I would like to learn non-standard analysis, at least the basics of it. I will make use of this book: Elementary Calculus: An Infinitesimal Approach (Dover Books on Mathematics), by H. Jerome Keisler. Before anything else, please let me take up some links that DO NOT have a fully fleshed out answer to my question, at least according to me.
Here are the links:
The content on this link 'Is non-standard analysis worth learning?' more or less discusses the use of studying non-standard analysis. The content on this link mostly refers to the link that discusses the use of studying non-standard analysis, 'Is non-standard analysis worth learning?'. This and this does not answer my question.
The problems with the answers to the question up above, is that while they may scratch on the surface and from to time take up the disadvantages of non-standard analysis, they DO NOT purely discuss the disadvantages or/and mathematical disadvantages of non-standard analysis.

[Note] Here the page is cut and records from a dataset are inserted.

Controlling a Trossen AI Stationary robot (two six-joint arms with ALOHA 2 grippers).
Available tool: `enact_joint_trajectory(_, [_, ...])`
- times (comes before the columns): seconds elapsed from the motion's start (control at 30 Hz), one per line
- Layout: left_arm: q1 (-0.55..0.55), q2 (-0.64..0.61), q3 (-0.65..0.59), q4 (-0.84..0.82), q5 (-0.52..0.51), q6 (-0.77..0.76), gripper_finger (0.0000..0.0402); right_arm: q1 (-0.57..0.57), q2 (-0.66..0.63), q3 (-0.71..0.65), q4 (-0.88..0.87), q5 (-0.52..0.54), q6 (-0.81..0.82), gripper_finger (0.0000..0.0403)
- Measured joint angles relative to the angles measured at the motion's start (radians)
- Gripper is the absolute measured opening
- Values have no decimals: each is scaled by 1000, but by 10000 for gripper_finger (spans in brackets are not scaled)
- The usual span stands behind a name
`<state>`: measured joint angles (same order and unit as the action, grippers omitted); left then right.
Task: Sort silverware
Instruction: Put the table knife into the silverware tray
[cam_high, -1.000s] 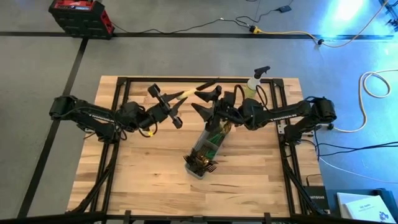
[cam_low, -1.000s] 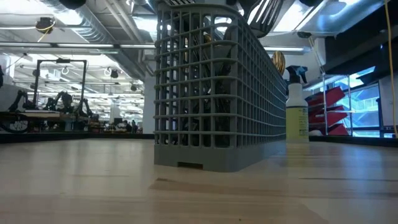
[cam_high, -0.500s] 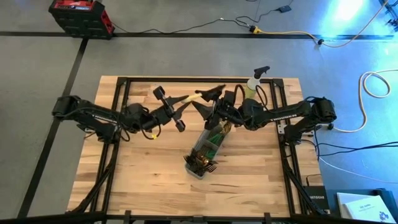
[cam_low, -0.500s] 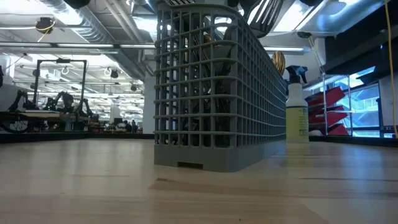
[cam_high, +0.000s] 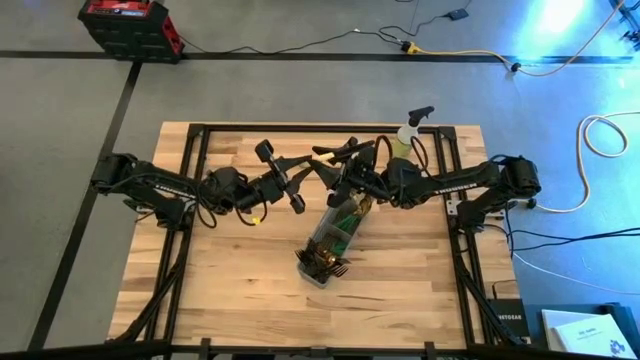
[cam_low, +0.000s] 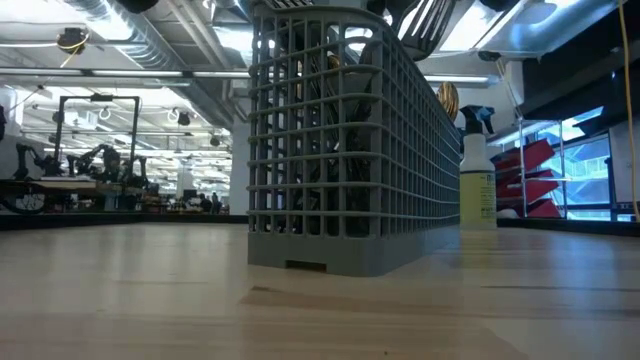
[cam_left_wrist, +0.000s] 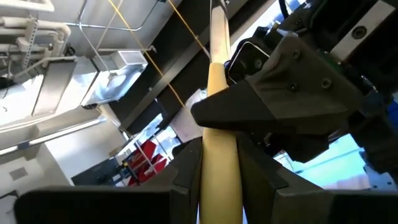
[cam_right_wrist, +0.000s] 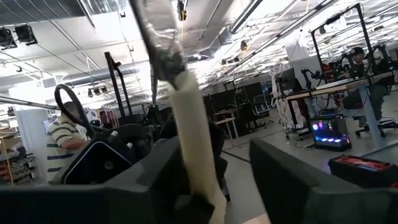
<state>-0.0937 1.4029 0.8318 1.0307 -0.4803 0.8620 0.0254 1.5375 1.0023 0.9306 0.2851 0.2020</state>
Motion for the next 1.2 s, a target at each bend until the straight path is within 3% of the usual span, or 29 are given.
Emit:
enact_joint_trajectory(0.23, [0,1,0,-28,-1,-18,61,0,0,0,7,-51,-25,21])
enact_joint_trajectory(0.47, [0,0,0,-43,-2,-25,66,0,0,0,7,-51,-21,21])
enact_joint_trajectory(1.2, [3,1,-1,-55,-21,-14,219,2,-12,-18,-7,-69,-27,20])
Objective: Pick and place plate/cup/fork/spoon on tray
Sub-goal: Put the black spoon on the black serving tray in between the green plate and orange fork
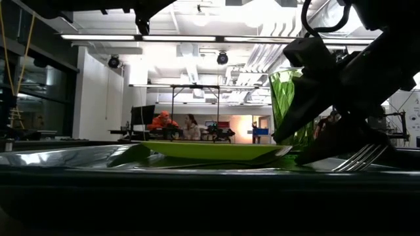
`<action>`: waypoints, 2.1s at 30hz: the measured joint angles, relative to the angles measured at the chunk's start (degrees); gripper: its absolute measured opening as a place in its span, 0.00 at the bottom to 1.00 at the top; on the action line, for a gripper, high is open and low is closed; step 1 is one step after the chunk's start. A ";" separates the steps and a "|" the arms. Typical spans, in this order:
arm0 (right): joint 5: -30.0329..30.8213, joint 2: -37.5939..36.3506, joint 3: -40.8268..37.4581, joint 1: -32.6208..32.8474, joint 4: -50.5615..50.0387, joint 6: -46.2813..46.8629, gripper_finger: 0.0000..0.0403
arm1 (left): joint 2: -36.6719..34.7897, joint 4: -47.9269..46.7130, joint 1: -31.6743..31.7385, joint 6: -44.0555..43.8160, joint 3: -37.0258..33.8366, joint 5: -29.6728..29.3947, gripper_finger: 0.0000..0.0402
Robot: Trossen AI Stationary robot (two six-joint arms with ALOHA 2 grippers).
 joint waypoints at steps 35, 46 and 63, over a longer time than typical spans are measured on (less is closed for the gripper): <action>-2.98 -0.22 0.00 0.16 2.90 -3.04 0.00 | 0.00 0.01 0.07 0.18 0.00 -0.17 0.40; -1.03 -0.22 -0.02 4.28 2.81 4.74 0.00 | 0.00 0.01 0.07 0.18 0.00 -0.17 0.40; 8.83 -0.57 -0.02 11.22 -6.60 22.09 0.00 | 0.01 0.10 0.07 0.20 0.00 -0.17 0.40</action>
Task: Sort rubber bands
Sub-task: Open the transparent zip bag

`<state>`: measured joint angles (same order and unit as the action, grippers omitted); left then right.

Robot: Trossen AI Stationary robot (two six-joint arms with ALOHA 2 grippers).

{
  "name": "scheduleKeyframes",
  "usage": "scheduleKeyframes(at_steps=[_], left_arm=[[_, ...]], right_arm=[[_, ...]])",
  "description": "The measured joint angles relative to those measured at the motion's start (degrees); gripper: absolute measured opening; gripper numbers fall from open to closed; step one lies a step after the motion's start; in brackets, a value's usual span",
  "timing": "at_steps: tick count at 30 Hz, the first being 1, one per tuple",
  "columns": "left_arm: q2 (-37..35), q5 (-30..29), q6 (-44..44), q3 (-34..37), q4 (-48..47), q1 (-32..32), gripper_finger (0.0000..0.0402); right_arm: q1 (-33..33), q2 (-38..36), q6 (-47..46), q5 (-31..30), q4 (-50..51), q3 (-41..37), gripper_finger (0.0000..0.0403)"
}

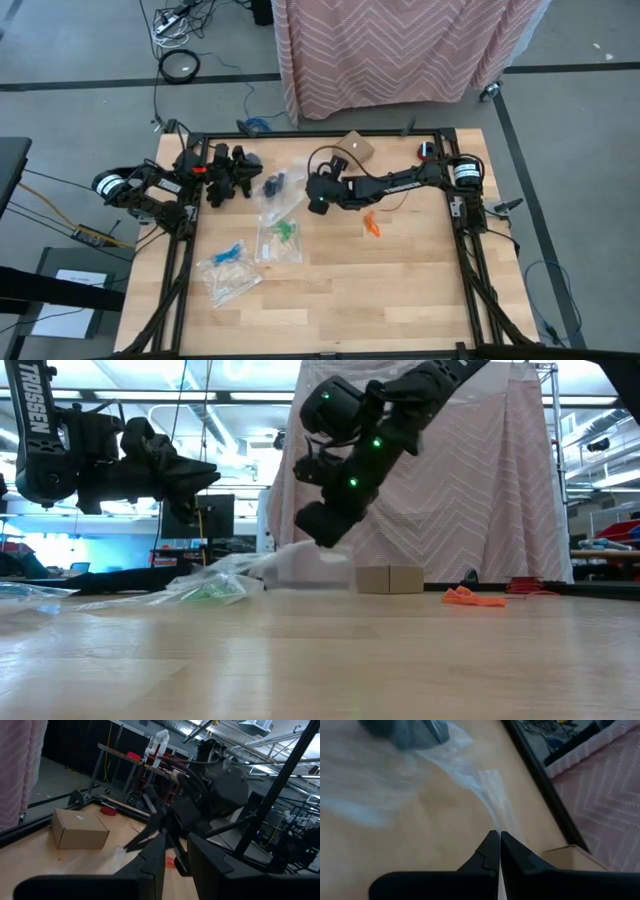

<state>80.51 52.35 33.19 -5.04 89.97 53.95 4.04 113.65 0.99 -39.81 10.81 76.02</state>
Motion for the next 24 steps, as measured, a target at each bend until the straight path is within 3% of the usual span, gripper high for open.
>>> scheduleKeyframes(at_steps=[6, 10, 20, 24], left_arm=[[0.0, -0.15, 0.04, 0.0, -1.24, 0.0, 0.009], [0.0, 1.4, -3.84, 0.0, -0.76, -0.44, 0.009], [-0.02, 7.19, -27.21, -0.09, 0.03, -3.82, 0.009], [-0.02, 6.65, -36.96, -0.09, 0.02, -4.26, 0.009]], right_arm=[[0.48, -0.09, -5.38, -4.84, 16.07, 6.65, 0.0], [-0.83, -0.09, -3.93, -5.67, 20.71, 9.97, 0.0], [-2.89, -0.17, 4.14, 1.64, 20.75, 16.73, 0.0], [-2.79, -0.17, 5.58, 6.27, 22.69, 19.94, 0.0]])
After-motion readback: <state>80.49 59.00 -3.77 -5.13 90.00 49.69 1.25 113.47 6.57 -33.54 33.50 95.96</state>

'What are the disadvantages of non-standard analysis?' does not rigorously answer that which I want an answer to. For example, let me cite this answer:
I think there are a number of reasons:
Early reviews of Robinson's papers and Keisler's textbook were done by a prejudiced individual, so most mature mathematicians had a poor first impression of it. It appears to have a lot of nasty set theory and model theory in it. Start talking about nonprincipal ultrafilters and see the analysts' eyes glaze over. (This of course is silly: the construction of the hyperreals and the transfer principle is as important to NSA as construction of the reals is for real analysis, and we know how much people love that part of their first analysis course.) There is a substantial set of opinion that because NSA and standard analysis are equivalent, there's no point in learning the former. Often, the bounds created with NSA arguments are a lot weaker than standard analysis bounds. See Terry Tao's discussion here. Lots of mathematicians are still prejudiced by history and culture to instinctively think that anything infinitesimal is somewhere between false and actually sinful, and best left to engineers and physicists. As Stefan Perko mentions in the comments, there are a number of other infinitesimal approaches: smooth infinitesimals, nilpotents, synthetic differential geometry, . . . none of these is a standout candidate for replacement. It's not a widely-studied subject, so using it in papers limits the audience of your work. Most of these reasons are the usual ones about inertia: unless a radical approach to a subject is shown to have distinct advantages over the prevalent one, switching over is seen as more trouble than it's worth. And at the end of the day, mathematics has to be taught by more senior mathematicians, so they are the ones who tend to determine the curriculum.
This is a good start of an answer to the question that I am asking. What I am missing in the answer that you saw, are if there exists any mathematical problems in non-standard analysis. Does it, and if so, which?
I once read - on this forum, at a place that I really can't remember - that there exists some mathematical problems in non-standard analysis. At least some ideas or concepts that weren't, if I remember correctly, likable. The word likable points towards at least one bias. But is it a bias?
Please help me to understand if there are mathematical problems/ problems in certain concepts of non-standard analysis.